> _DESCRIPTION OF THE TASK_:
Each line starting at the one that contains "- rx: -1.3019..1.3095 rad" and ending at the one that contains "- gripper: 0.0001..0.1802" must be returned exactly, and the rest of the listing is left out.

> _DATA BELOW_:
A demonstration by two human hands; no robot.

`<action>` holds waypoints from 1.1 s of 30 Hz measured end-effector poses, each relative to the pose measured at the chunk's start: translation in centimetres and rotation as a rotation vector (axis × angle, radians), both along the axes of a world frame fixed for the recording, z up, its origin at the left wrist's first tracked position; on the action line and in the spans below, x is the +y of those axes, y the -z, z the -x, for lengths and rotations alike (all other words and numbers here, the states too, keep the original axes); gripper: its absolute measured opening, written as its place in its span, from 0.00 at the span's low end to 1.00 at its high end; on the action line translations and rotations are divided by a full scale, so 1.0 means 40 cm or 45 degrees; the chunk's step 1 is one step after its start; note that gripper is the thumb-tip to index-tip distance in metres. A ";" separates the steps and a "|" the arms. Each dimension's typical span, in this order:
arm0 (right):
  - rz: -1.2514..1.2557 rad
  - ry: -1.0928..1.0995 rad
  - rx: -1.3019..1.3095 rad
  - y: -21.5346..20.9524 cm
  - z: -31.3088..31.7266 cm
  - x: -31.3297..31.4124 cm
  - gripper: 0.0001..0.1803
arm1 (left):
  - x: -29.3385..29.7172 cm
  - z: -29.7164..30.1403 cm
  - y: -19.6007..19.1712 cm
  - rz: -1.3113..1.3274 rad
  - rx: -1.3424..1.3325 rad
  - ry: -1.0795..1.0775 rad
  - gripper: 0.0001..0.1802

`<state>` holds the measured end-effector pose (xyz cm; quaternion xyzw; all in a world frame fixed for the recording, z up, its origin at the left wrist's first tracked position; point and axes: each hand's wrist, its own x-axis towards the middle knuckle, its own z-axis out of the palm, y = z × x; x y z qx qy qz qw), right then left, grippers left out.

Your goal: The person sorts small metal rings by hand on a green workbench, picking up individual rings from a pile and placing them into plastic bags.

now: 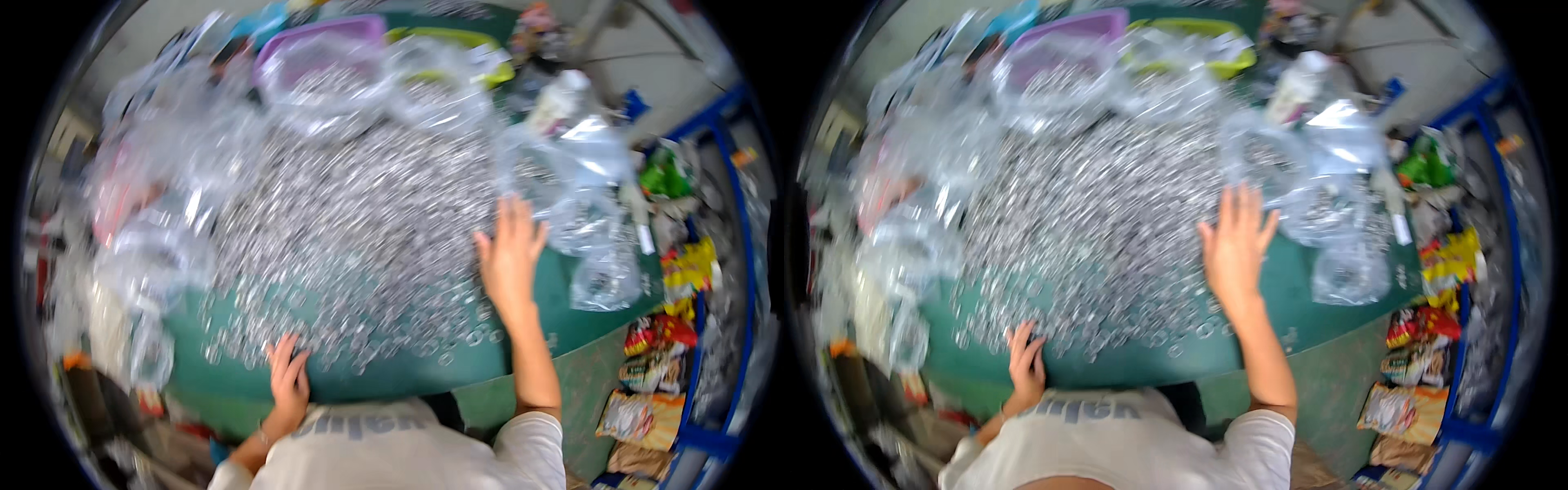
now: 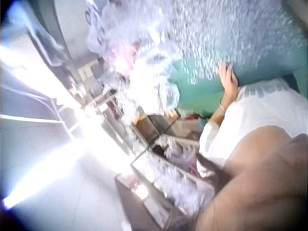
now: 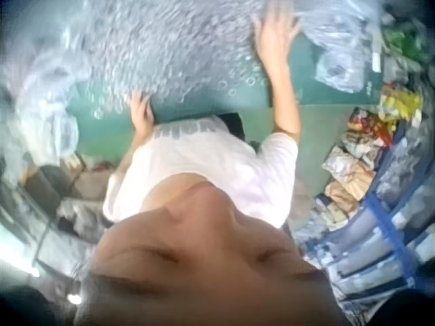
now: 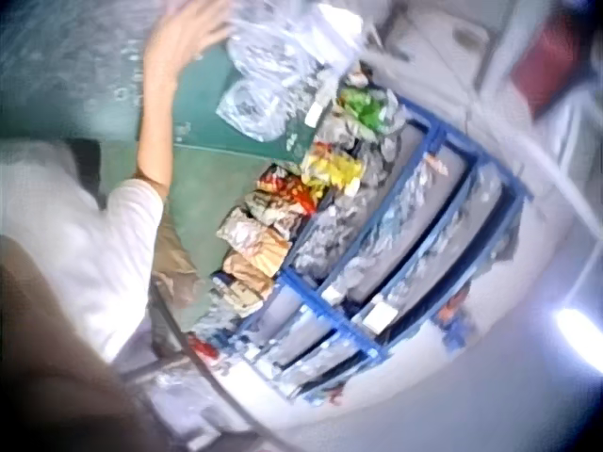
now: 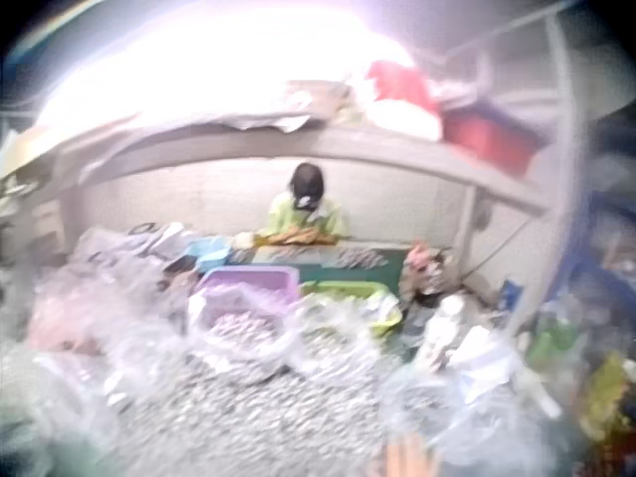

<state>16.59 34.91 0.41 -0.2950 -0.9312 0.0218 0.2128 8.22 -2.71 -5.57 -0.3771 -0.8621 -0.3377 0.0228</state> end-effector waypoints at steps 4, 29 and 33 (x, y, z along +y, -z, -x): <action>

> _TASK RESPONSE_:
  - rx: -1.3019..1.3095 rad
  - y: -21.5346..20.9524 cm
  - z: -31.3088..31.7266 cm
  - x: -31.3297..31.4124 cm
  - gripper: 0.0001..0.1803
arm1 (left):
  - x: -29.3385..29.7172 cm
  - z: -29.7164..30.1403 cm
  - y: -19.6007..19.1712 cm
  - rz: -1.3113..1.3274 rad
  - rx: -1.3424..1.3325 rad
  - ry: -1.0795..1.0775 rad
  - gripper: 0.0001..0.1802

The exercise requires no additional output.